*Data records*
=====

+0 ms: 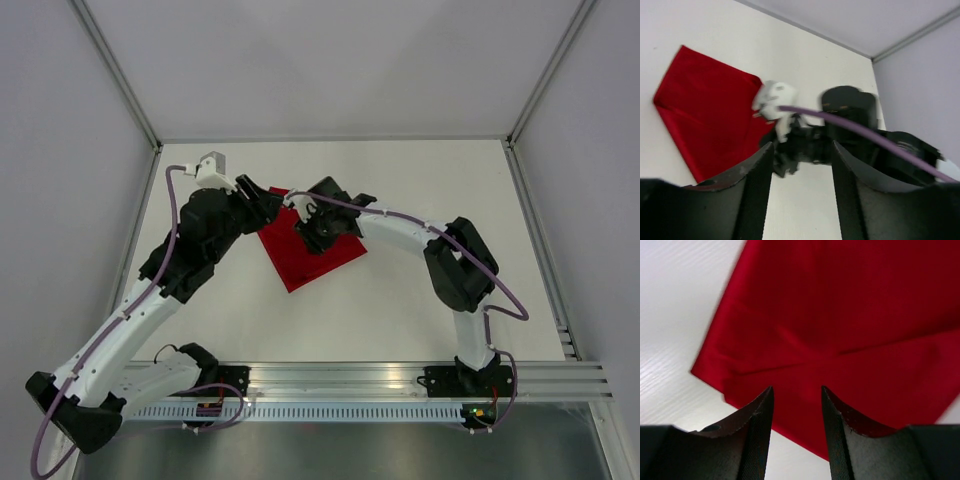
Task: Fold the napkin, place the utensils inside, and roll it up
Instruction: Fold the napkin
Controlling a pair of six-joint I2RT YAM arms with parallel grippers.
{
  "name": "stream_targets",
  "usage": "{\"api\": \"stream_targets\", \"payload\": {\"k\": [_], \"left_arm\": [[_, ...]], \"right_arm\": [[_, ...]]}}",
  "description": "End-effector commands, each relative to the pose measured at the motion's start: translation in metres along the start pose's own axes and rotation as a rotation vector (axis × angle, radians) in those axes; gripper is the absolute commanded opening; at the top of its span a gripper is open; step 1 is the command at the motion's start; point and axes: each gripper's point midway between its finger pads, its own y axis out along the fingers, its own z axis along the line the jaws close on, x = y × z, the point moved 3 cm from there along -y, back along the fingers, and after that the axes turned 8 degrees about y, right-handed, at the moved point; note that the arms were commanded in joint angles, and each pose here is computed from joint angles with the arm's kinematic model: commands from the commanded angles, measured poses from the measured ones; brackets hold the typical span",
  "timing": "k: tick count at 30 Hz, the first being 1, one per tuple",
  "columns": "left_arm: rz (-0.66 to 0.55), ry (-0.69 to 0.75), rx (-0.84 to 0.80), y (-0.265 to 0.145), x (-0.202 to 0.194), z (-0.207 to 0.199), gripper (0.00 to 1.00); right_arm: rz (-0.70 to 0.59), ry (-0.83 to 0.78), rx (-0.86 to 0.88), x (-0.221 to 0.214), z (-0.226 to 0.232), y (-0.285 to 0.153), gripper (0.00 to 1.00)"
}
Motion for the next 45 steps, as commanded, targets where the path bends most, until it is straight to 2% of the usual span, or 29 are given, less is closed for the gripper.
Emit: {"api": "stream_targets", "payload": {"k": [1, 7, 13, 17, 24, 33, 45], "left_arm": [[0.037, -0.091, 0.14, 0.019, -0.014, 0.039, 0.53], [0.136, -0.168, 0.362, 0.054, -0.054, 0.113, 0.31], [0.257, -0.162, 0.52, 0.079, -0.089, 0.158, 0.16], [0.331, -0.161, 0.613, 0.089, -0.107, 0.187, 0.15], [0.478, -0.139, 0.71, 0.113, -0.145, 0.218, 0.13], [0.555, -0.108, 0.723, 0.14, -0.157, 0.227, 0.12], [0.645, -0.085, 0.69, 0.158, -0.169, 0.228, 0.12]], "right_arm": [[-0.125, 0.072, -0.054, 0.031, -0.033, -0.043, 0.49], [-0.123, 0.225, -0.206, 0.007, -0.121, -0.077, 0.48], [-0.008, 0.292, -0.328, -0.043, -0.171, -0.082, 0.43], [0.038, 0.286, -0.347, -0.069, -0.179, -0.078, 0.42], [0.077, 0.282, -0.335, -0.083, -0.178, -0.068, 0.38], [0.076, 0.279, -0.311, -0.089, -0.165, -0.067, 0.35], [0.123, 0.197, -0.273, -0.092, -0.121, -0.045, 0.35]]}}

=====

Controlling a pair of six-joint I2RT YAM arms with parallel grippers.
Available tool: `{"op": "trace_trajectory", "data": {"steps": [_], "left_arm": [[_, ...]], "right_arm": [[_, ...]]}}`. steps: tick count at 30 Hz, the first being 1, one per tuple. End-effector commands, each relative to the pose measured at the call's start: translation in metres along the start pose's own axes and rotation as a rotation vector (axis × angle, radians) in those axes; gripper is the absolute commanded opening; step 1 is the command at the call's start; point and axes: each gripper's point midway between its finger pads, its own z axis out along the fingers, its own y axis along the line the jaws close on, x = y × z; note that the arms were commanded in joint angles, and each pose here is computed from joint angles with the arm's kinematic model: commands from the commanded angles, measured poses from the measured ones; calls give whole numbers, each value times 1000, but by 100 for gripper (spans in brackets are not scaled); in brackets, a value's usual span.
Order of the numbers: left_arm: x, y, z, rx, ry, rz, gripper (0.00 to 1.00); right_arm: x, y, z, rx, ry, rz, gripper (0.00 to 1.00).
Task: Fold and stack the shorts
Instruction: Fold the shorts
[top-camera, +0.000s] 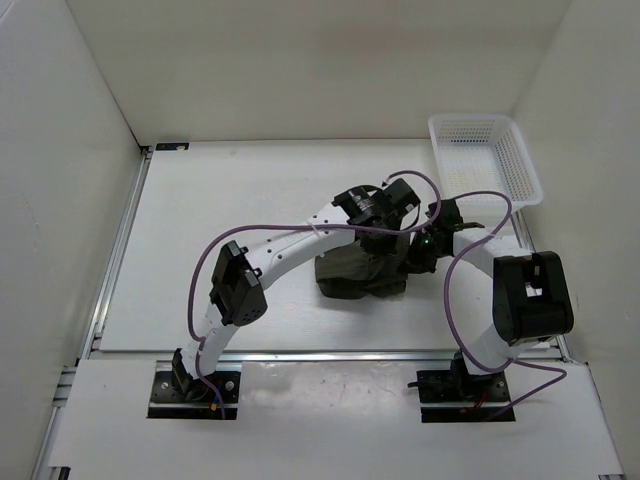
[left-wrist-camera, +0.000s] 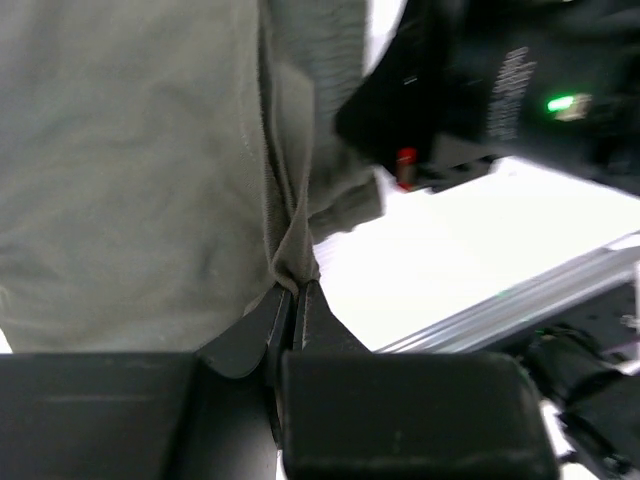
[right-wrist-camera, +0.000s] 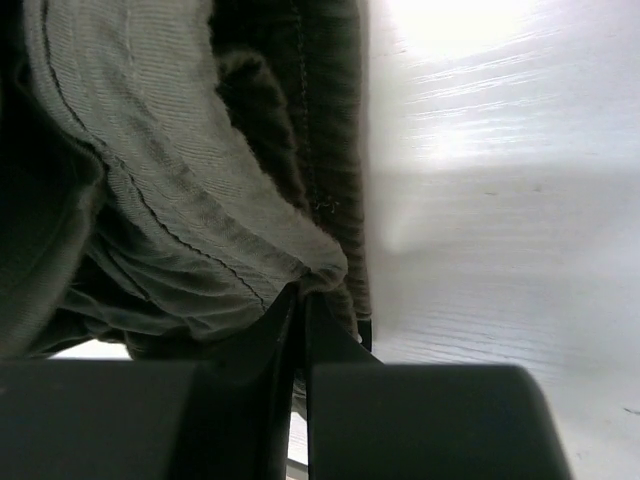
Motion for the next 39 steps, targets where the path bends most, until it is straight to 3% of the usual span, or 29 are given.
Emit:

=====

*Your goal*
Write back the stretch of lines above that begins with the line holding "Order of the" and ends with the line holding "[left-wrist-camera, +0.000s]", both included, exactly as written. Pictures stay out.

*Answer*
Order of the numbers: left_arm: x, y, z, rx, ry, rz, gripper (0.00 to 1.00); right_arm: x, y, z, rx, ry, rz, gripper (0.00 to 1.00).
Task: Fold and stack the shorts
Instruction: Fold the shorts
[top-camera, +0.000s] 
[left-wrist-camera, +0.000s] 

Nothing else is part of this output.